I realized I am a man with a lot of good things in my life, and I thought to myself it might be possible for us to have it all: a wonderful family, work and enough money to get by, and an occasional week in the sun.
That's when I thought...Okay. Yes. Let's have another kid.

Friday, October 5, 2007

trouble

My situation has changed.
Or maybe I should say my perspective has changed.
I have put myself into a position in which I can say that if humans are animals, the immigrant is a particular kind of human animal. And leaving one world behind for another is even more dangerous than the most astute and self-aware animal may know. One day you are in your homeland, and everything is fine. Maybe you are a villain, maybe you are well-respected. But the next day and a thousand miles away, you are doing the same things, living as you think right, or doing the best you can, but everything around you has changed. The world has turned beneath your feet. And now you are a criminal. Or a victim.
You don't speak the language and you don't know what you did wrong. What can you do? Who will help you?
Let's say this strange new country you are in sends police to you--eight men with black boots and guns--and they say, 'Tell us what happened and we will help you.' Or these same men come to you and say, 'You have broken our laws, come with us.' Let's say you're a nine-year-old boy and you watch these things happen to your parents. How can you know what is right?
If a violent act is standard in one country but illegal in another, how does the immigrant know that in this new place, here and now, it's okay to ask for help?

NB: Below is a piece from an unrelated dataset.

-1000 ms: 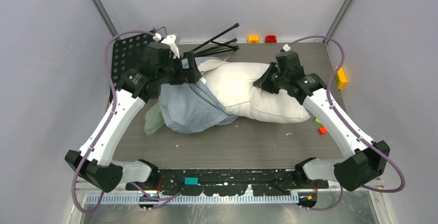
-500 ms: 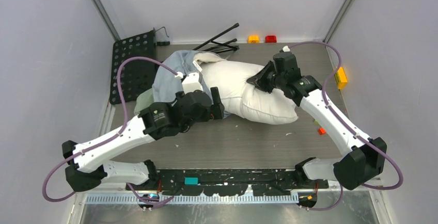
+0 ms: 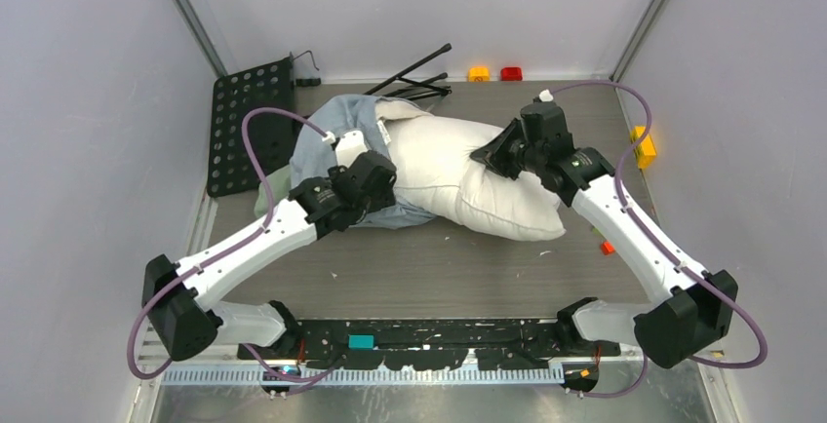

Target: Remove the pillowcase from the pillow

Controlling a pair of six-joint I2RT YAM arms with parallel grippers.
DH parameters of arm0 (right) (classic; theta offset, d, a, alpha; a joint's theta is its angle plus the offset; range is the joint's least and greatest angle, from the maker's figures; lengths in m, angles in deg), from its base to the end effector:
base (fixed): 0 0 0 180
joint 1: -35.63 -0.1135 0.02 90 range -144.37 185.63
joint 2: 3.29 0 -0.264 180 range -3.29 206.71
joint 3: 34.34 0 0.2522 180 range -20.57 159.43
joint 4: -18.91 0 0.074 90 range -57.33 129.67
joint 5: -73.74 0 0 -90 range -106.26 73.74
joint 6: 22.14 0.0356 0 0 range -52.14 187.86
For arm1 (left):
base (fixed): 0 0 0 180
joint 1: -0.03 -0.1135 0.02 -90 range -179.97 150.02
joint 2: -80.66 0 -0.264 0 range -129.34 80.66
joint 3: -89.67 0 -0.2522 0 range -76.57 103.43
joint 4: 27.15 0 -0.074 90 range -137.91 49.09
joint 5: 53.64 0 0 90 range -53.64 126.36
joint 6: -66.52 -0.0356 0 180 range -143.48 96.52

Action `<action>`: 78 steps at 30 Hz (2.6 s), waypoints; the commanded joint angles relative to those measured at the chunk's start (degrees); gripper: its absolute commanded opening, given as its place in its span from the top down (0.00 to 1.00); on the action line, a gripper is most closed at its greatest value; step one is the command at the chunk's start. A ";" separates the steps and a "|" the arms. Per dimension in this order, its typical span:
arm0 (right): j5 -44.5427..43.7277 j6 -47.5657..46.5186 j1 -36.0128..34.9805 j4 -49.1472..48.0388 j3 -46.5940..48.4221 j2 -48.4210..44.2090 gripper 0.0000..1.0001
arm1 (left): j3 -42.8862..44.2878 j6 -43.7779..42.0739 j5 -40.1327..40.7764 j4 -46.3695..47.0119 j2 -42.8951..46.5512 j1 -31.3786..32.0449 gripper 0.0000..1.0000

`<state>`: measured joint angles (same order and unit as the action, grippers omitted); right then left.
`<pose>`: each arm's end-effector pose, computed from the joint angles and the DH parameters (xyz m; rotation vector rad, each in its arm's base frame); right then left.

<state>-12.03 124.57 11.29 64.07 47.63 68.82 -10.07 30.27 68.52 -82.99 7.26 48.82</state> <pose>0.2511 0.1165 0.3446 0.6052 2.2444 0.8464 0.1877 -0.1856 0.3181 -0.3417 2.2503 -0.2523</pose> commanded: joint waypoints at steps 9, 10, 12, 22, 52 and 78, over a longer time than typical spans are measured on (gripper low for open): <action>-6.42 -5.05 12.29 1.10 3.99 -10.14 1.00 | -5.02 -15.42 3.36 -4.72 11.80 -16.95 0.75; -7.17 -6.01 13.65 1.56 3.99 -10.60 1.00 | -4.76 -16.50 4.62 -5.16 12.93 -18.17 0.77; -7.91 -7.59 16.26 1.73 3.66 -11.03 1.00 | -4.33 -18.83 6.21 -5.37 14.94 -20.12 0.82; 17.27 -26.10 18.28 10.59 16.91 3.10 0.34 | 0.81 -26.93 -4.43 0.60 20.08 -21.20 1.00; -29.09 -48.25 -33.04 17.55 19.73 16.24 0.19 | 16.54 -28.81 -21.77 -7.26 10.38 -21.17 0.93; -43.01 -35.37 -31.37 -1.57 -2.38 -8.19 1.00 | 18.03 -39.22 -7.77 -16.05 -1.94 -21.54 0.61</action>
<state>-40.73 85.64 -22.06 64.05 46.95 68.63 10.41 -8.39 54.91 -100.74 2.53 31.68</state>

There are days when one can see too much and all jokes fail. Today was one of those days.

Monday, October 1, 2007

out of time



I unexpectedly found myself with a Saturday afternoon off, recently, and I ended up taking pictures at my favorite fairground: the Prater. I wandered around, exploring and otherwise acting like an adolescent photographer. Then I came across this old ride, the Toboggan. It's only just this month been condemned, though it's apparently been closed and rotting for a long time. I guess people used to go up to the top of that corkscrew-shaped chute and somehow tumble down. As I stood there staring, though, I was more struck by the little shack at the foot of the ride. Maybe that's where the owner of this crazy old amusement spent most of his days. It's a room that's about ten feet square. There's still some sad little curtains and an empty beer stein on the window sill.
Living in Vienna is like this: turn one corner and you slip back a century.